How to Fine-Tune a Riva ASR Acoustic Model with NVIDIA NeMo#

This tutorial walks you through how to fine-tune an NVIDIA Riva ASR acoustic model with NVIDIA NeMo.

Important: If you plan to fine-tune an ASR acoustic model using the same tokenizer with which the model was trained, skip this tutorial and refer to the “Sub-word Encoding CTC Model” section (starting with the “Load pre-trained model” subsection) of the NeMo ASR Language Finetuning tutorial.

NVIDIA Riva Overview#

NVIDIA Riva is a GPU-accelerated SDK for building speech AI applications that are customized for your use case and deliver real-time performance.
Riva offers a rich set of speech and natural language understanding (NLU) services such as:

Automated speech recognition (ASR).
Text-to-Speech synthesis (TTS).
A collection of natural language processing (NLP) services, such as named entity recognition (NER), punctuation, and intent classification.

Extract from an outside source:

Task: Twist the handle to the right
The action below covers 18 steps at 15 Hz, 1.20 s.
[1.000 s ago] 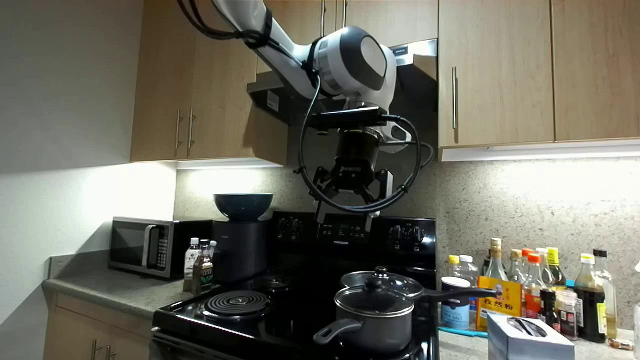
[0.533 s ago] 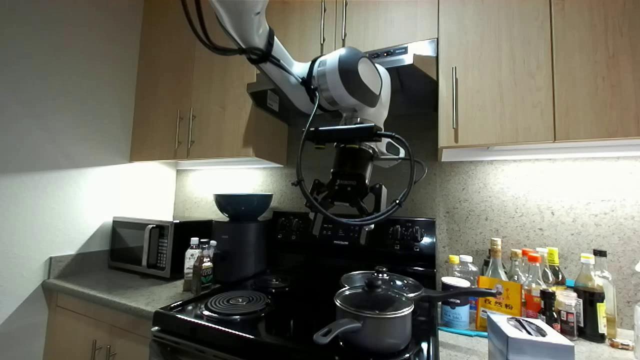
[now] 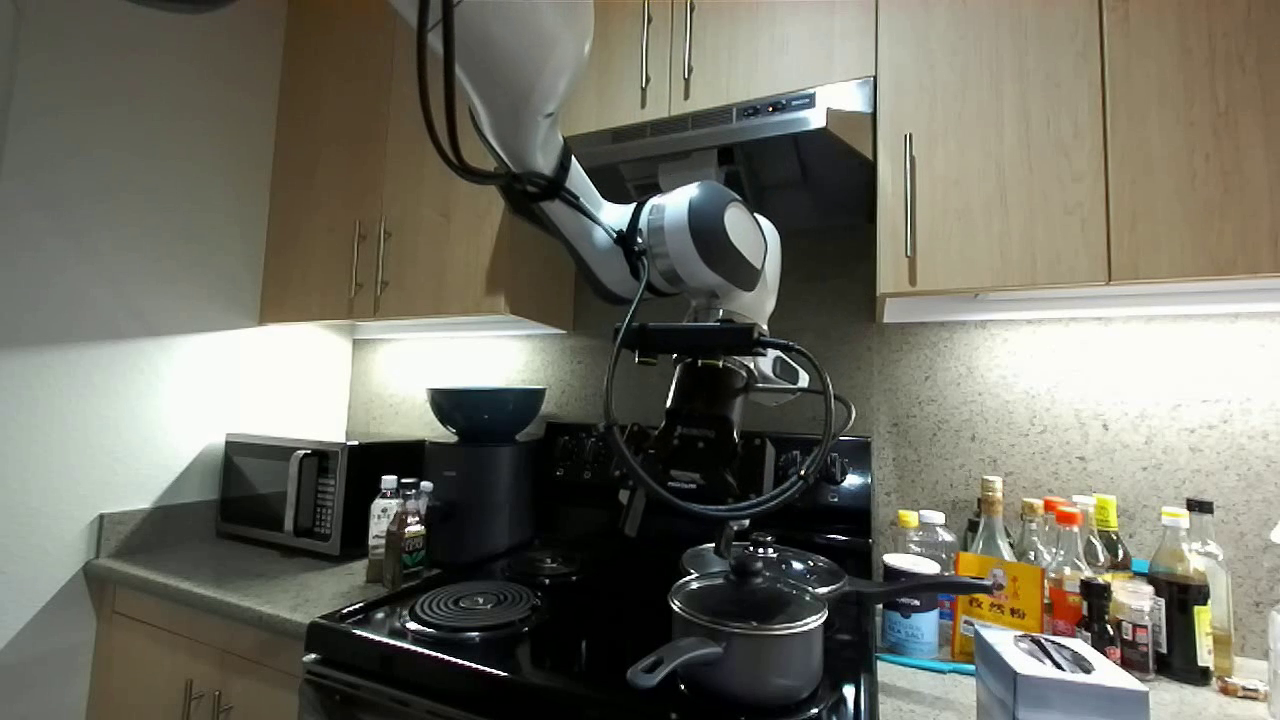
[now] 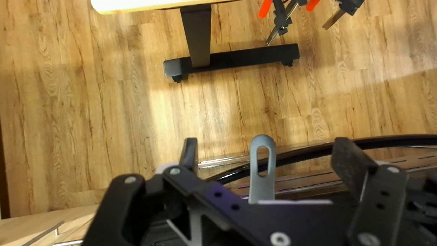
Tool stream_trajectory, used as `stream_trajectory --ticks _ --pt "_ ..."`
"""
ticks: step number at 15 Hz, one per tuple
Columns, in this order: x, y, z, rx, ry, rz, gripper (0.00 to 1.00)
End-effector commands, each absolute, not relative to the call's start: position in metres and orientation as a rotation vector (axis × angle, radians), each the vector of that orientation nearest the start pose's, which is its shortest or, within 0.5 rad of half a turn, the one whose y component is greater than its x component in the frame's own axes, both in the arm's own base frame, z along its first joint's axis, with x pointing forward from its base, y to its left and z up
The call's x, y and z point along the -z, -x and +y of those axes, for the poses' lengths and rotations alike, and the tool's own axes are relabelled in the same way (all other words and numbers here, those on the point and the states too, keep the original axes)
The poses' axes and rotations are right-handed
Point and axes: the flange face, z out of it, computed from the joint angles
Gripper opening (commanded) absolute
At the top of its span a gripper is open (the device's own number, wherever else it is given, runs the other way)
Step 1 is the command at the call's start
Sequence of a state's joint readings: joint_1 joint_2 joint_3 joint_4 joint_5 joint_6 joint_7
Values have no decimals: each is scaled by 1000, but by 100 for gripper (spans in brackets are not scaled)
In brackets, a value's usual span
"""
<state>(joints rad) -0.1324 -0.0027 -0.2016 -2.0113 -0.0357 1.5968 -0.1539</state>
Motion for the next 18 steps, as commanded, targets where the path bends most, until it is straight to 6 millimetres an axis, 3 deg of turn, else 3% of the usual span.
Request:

In this tutorial, we will fine-tune a Riva ASR acoustic model with NeMo.
To understand the basics of Riva ASR APIs, refer to Getting started with Riva ASR in Python.

For more information about Riva, refer to the Riva developer documentation.

NeMo (Neural Modules)#

NVIDIA NeMo is an open-source framework for building, training, and fine-tuning GPU-accelerated speech AI and NLU models with a simple Python interface. For information about how to set up NeMo, refer to the NeMo GitHub instructions.

"""
You can run either this tutorial locally (if you have all the dependencies and a GPU) or on Google Colab.

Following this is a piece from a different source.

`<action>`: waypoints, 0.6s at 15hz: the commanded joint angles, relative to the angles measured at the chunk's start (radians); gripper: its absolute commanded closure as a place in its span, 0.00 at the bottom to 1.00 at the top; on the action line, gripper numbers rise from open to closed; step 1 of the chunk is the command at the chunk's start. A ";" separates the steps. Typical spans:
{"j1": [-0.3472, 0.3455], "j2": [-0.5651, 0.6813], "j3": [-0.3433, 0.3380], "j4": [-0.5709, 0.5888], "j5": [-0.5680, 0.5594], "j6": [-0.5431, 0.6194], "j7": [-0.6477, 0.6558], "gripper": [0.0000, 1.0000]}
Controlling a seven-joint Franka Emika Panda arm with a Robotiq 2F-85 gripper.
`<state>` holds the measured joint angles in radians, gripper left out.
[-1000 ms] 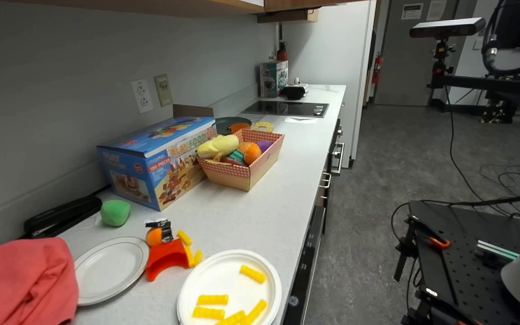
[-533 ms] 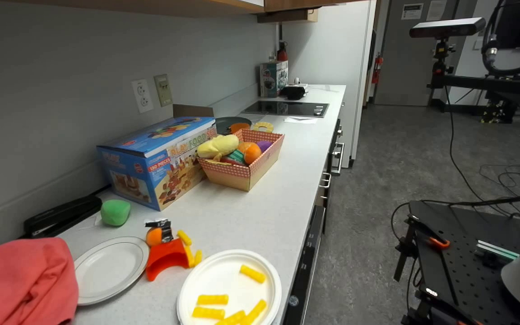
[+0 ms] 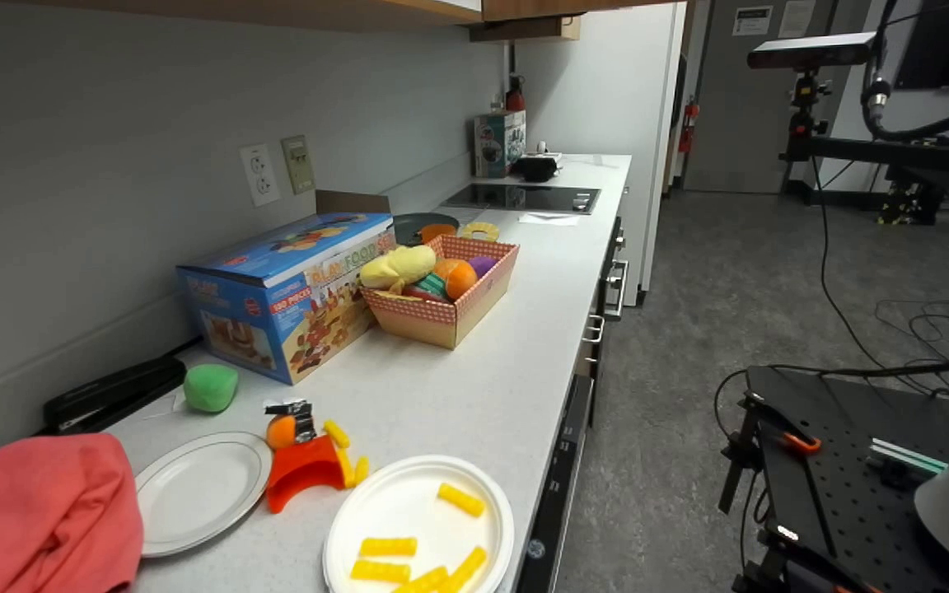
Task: Open the right door of the top cabinet.
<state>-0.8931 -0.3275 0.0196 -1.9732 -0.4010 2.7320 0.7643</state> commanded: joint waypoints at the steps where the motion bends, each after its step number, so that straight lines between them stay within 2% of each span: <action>1: -0.068 0.120 0.031 0.124 -0.091 0.012 0.134 0.00; 7: -0.070 0.186 0.018 0.198 -0.154 0.032 0.229 0.00; 9: -0.055 0.188 0.010 0.203 -0.123 0.028 0.212 0.00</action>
<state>-0.9449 -0.1689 0.0270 -1.8150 -0.5207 2.7427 0.9558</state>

Perform the following steps to setup in Google Colab:
1. Open a new Python 3 notebook.
2. Import this notebook from GitHub.
   a. Click **File** > **Upload Notebook** > **GITHUB** tab > copy/paste the GitHub URL.
3. Connect to an instance with a GPU.
   a. Click **Runtime** > Change the runtime type > select **GPU** for the hardware accelerator.
4. Run this cell to set up the dependencies.
5. Restart the runtime.
   a. Click **Runtime** > **Restart Runtime** for any upgraded packages to take effect.
"""

# Install Dependencies
!pip install wget
!apt-get install sox libsndfile1 ffmpeg libsox-fmt-mp3
!pip install text-unidecode
!pip install matplotlib>=3.3.2
!pip install Cython

## Install NeMo
BRANCH = 'v1.23.0'
!python -m pip install git+https://github.com/NVIDIA/NeMo.git@$BRANCH#egg=nemo_toolkit[all]

"""
Remember to restart the runtime for the kernel to pick up any upgraded packages (e.g. matplotlib)!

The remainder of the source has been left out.